- PROBLEM DESCRIPTION: Give the entries again, precisely as they were written.

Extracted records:

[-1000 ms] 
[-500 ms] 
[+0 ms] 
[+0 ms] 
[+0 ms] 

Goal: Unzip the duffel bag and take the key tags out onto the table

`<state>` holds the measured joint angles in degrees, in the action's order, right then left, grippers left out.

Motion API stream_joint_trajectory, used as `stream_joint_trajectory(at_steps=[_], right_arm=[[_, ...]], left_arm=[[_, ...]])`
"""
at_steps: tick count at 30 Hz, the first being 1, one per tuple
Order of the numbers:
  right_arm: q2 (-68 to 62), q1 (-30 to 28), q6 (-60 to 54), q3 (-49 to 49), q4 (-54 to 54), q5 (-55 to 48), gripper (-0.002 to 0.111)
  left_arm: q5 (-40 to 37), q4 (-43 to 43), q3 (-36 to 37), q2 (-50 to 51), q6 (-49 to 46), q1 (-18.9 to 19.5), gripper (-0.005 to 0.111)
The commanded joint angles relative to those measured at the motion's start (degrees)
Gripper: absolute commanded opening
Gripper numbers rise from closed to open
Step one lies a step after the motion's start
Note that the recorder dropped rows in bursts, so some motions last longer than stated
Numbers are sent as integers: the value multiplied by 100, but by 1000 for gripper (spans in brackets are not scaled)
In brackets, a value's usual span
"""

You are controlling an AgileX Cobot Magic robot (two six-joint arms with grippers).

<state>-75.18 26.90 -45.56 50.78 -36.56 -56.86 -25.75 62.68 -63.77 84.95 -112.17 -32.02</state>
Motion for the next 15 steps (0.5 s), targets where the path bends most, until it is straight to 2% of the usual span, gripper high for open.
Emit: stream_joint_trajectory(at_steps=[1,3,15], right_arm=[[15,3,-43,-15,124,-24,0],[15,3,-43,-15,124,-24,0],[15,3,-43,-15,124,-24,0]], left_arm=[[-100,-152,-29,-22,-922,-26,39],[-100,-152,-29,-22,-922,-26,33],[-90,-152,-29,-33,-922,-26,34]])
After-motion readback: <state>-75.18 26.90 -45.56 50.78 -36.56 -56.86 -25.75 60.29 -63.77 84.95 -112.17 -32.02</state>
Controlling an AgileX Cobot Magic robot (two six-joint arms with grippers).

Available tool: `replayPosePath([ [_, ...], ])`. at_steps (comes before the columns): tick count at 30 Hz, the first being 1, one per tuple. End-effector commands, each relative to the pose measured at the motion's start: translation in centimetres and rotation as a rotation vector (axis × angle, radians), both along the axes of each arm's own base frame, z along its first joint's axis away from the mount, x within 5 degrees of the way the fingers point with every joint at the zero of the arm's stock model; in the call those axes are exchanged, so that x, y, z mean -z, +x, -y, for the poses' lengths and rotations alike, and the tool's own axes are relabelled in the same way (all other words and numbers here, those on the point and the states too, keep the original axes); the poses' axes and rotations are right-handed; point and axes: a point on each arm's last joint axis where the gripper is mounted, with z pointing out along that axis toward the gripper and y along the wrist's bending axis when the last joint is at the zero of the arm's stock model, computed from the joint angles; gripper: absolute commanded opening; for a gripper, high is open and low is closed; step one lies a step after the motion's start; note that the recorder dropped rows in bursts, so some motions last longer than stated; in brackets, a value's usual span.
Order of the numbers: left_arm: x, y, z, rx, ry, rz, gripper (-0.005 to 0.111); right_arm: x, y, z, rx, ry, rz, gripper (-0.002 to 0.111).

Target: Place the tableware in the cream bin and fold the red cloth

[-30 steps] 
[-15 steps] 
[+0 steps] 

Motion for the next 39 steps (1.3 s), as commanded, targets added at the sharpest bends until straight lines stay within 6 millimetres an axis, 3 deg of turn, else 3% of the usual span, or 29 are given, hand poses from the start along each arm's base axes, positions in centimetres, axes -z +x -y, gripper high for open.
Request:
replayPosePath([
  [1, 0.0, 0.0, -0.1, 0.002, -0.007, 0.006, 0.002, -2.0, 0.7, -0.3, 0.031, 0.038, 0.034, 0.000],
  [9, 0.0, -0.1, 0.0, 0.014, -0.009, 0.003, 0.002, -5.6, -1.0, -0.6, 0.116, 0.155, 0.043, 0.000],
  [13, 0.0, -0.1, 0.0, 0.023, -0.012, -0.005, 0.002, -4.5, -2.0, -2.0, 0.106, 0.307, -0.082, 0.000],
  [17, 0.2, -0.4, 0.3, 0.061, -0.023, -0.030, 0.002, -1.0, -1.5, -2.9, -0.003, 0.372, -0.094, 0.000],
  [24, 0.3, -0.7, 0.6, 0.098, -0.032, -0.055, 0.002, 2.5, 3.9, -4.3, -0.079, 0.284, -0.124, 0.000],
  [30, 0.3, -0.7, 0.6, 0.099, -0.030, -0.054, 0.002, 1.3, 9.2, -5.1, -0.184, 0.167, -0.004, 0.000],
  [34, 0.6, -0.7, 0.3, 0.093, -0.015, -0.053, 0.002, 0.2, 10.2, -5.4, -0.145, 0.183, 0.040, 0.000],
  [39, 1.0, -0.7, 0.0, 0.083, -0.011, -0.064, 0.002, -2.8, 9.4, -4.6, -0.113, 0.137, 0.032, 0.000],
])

- REPLY TO THE EXERCISE:
[-1000 ms] 
[-500 ms] 
[+0 ms] 
[+0 ms] 
[+0 ms] 

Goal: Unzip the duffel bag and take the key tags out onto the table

`<state>` holds the measured joint angles in degrees, in the action's order, right then left, grippers left out.

Motion API stream_joint_trajectory, used as `stream_joint_trajectory(at_steps=[_], right_arm=[[_, ...]], left_arm=[[_, ...]])`
"""
at_steps: tick count at 30 Hz, the first being 1, one per tuple
Order of the numbers:
  right_arm: q2 (-68 to 62), q1 (-30 to 28), q6 (-60 to 54), q3 (-49 to 49), q4 (-54 to 54), q5 (-55 to 48), gripper (-0.002 to 0.111)
  left_arm: q5 (-40 to 37), q4 (-43 to 43), q3 (-36 to 37), q2 (-50 to 51), q6 (-49 to 46), q1 (-18.9 to 19.5), gripper (-0.005 to 0.111)
The commanded joint angles relative to those measured at the motion's start (degrees)
Gripper: absolute commanded opening
Gripper numbers rise from closed to open
Step one lies a step after the motion's start
Note that the recorder dropped rows in bursts, so some motions last longer than stated
Numbers are sent as integers: the value multiplied by 100, but by 1000 for gripper (spans in brackets are not scaled)
In brackets, a value's usual span
"""

You are controlling an AgileX Cobot Magic robot (two six-joint arms with grippers).

<state>-75.18 26.90 -45.56 50.78 -36.56 -56.86 -25.75 62.68 -63.77 84.95 -112.17 -32.02</state>
Motion for the next 15 steps (0.5 s), targets where the path bends most, until it is straight to 2% of the usual span, gripper high for open.
Emit: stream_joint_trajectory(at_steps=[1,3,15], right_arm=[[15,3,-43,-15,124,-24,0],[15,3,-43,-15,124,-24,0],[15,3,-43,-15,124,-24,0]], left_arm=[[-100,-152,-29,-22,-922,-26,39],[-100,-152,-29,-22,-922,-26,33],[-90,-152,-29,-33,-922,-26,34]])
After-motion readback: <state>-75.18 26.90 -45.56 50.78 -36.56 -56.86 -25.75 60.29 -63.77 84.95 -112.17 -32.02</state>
Controlling an AgileX Cobot Magic robot (two six-joint arms with grippers).

Available tool: `replayPosePath([ [_, ...], ])`. at_steps (comes before the columns): tick count at 30 Hz, the first being 1, one per tuple. End-effector commands, each relative to the pose measured at the motion's start: translation in centimetres and rotation as a rotation vector (axis × angle, radians), both along the axes of each arm's own base frame, z along its first joint's axis away from the mount, x within 5 degrees of the way the fingers point with every joint at the zero of the arm's stock model; in the call those axes are exchanged, so that x, y, z mean -z, +x, -y, for the poses' lengths and rotations alike, and the tool's own axes are relabelled in the same way (all other words and numbers here, those on the point and the states too, keep the original axes); the poses' axes and rotations are right-handed; point and axes: a point on each arm's last joint axis where the gripper is mounted, with z pointing out along that axis toward the gripper and y along the wrist's bending axis when the last joint is at the zero of the arm's stock model, computed from the joint angles; gripper: absolute commanded opening; for a gripper, high is open and low is closed; step one lies a step after the motion's start; note that the recorder dropped rows in bursts, so some motions last longer than stated; in brackets, a value's usual span.
Order of the numbers: left_arm: x, y, z, rx, ry, rz, gripper (-0.005 to 0.111); right_arm: x, y, z, rx, ry, rz, gripper (-0.002 to 0.111).

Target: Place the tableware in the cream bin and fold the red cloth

[-30 steps] 
[-15 steps] 
[+0 steps] 

Motion for the next 39 steps (1.3 s), as commanded, targets added at the sharpest bends until straight lines stay within 6 millimetres an axis, 3 deg of turn, else 3% of the usual span, or 29 are given, hand poses from the start along each arm's base axes, positions in centimetres, axes -z +x -y, gripper high for open.
Request:
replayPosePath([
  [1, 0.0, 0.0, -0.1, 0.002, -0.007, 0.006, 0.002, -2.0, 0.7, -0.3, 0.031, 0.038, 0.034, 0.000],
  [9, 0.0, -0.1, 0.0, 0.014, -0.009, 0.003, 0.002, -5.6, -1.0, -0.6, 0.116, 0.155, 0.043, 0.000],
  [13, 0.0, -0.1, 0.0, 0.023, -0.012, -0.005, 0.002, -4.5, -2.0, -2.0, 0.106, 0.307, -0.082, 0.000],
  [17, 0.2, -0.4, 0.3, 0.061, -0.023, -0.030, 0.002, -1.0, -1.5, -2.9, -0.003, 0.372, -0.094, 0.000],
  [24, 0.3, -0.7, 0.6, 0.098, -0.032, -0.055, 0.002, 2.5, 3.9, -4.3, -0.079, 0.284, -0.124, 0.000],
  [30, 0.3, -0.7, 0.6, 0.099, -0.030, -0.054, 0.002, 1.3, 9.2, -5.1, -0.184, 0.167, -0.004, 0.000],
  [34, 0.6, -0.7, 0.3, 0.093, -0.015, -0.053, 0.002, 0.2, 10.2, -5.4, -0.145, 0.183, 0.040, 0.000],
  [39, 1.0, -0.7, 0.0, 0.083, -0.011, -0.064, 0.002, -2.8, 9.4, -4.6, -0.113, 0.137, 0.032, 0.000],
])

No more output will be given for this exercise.